* Work order
Reproduce the data exactly; no word may be added or dropped.

········

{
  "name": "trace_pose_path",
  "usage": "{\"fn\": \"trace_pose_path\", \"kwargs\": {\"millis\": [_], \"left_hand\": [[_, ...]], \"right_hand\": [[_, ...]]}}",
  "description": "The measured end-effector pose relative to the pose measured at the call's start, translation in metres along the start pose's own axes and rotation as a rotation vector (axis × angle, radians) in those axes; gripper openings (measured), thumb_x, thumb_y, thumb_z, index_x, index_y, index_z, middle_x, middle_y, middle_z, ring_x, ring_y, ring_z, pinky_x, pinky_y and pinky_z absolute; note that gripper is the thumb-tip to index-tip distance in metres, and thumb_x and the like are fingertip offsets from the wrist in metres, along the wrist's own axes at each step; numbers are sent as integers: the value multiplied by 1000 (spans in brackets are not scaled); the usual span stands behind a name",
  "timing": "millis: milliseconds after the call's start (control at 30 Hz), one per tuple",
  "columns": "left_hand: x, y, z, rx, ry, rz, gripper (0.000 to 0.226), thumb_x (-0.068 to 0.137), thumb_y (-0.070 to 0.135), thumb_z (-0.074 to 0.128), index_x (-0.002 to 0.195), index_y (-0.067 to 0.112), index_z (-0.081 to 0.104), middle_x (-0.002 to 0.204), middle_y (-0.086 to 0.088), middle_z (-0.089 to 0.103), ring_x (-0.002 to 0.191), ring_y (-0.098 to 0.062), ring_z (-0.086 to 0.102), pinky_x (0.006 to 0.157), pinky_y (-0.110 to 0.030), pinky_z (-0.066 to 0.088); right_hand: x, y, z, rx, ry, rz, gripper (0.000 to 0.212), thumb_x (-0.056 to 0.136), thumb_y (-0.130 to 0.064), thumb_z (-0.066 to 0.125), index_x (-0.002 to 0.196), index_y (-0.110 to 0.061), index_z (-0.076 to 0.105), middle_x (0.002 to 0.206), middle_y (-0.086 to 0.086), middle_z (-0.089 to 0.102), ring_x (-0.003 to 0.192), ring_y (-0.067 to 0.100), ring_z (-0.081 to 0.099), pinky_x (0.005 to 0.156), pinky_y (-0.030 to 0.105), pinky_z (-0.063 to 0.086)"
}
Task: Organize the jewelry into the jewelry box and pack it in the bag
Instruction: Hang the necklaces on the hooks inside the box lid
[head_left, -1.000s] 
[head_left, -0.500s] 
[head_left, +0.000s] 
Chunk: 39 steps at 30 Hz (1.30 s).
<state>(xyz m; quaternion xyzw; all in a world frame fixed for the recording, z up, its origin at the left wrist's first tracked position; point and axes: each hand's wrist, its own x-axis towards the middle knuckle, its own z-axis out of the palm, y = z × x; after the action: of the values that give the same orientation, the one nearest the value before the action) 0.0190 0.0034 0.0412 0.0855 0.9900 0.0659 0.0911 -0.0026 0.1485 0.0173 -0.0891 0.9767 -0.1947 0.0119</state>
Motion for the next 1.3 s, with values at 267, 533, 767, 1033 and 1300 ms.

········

* Output for this exercise
{
  "name": "trace_pose_path",
  "usage": "{\"fn\": \"trace_pose_path\", \"kwargs\": {\"millis\": [_], \"left_hand\": [[_, ...]], \"right_hand\": [[_, ...]]}}",
  "description": "The measured end-effector pose relative to the pose measured at the call's start, translation in metres along the start pose's own axes and rotation as a rotation vector (axis × angle, radians) in those axes; gripper openings (measured), thumb_x, thumb_y, thumb_z, index_x, index_y, index_z, middle_x, middle_y, middle_z, ring_x, ring_y, ring_z, pinky_x, pinky_y and pinky_z absolute; note that gripper is the thumb-tip to index-tip distance in metres, and thumb_x and the like are fingertip offsets from the wrist in metres, along the wrist's own axes at each step; numbers are sent as integers: the value multiplied by 1000 (spans in brackets are not scaled); the usual span stands behind a name",
  "timing": "millis: milliseconds after the call's start (control at 30 Hz), one per tuple",
  "columns": "left_hand: x, y, z, rx, ry, rz, gripper (0.000 to 0.226), thumb_x (-0.068 to 0.137), thumb_y (-0.070 to 0.135), thumb_z (-0.074 to 0.128), index_x (-0.002 to 0.195), index_y (-0.067 to 0.112), index_z (-0.081 to 0.104), middle_x (-0.002 to 0.204), middle_y (-0.086 to 0.088), middle_z (-0.089 to 0.103), ring_x (-0.002 to 0.191), ring_y (-0.098 to 0.062), ring_z (-0.086 to 0.102), pinky_x (0.006 to 0.157), pinky_y (-0.110 to 0.030), pinky_z (-0.066 to 0.088); right_hand: x, y, z, rx, ry, rz, gripper (0.000 to 0.212), thumb_x (-0.056 to 0.136), thumb_y (-0.130 to 0.064), thumb_z (-0.066 to 0.125), index_x (-0.002 to 0.196), index_y (-0.110 to 0.061), index_z (-0.076 to 0.105), middle_x (0.002 to 0.206), middle_y (-0.086 to 0.086), middle_z (-0.089 to 0.102), ring_x (-0.003 to 0.192), ring_y (-0.067 to 0.100), ring_z (-0.081 to 0.099), pinky_x (0.005 to 0.156), pinky_y (-0.030 to 0.105), pinky_z (-0.063 to 0.086)"
}
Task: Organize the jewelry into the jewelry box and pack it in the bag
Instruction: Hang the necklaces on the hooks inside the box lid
[head_left, -1.000s] 
[head_left, -0.500s] 
[head_left, +0.000s] 
Chunk: 39 steps at 30 Hz (1.30 s).
<state>(xyz m; quaternion xyzw; all in a world frame fixed for the recording, z up, its origin at the left wrist's first tracked position; point and axes: each hand's wrist, its own x-axis towards the middle knuckle, its own z-axis out of the palm, y = z × x; after the action: of the values that give the same orientation, the one nearest the value before the action) 0.0190 0.0034 0.0412 0.0855 0.9900 0.0659 0.0911 -0.0026 0.1485 0.0173 -0.0891 0.9767 -0.1947 0.0119</state>
Motion for the next 1.3 s, with values at 267, 533, 767, 1033 and 1300 ms.

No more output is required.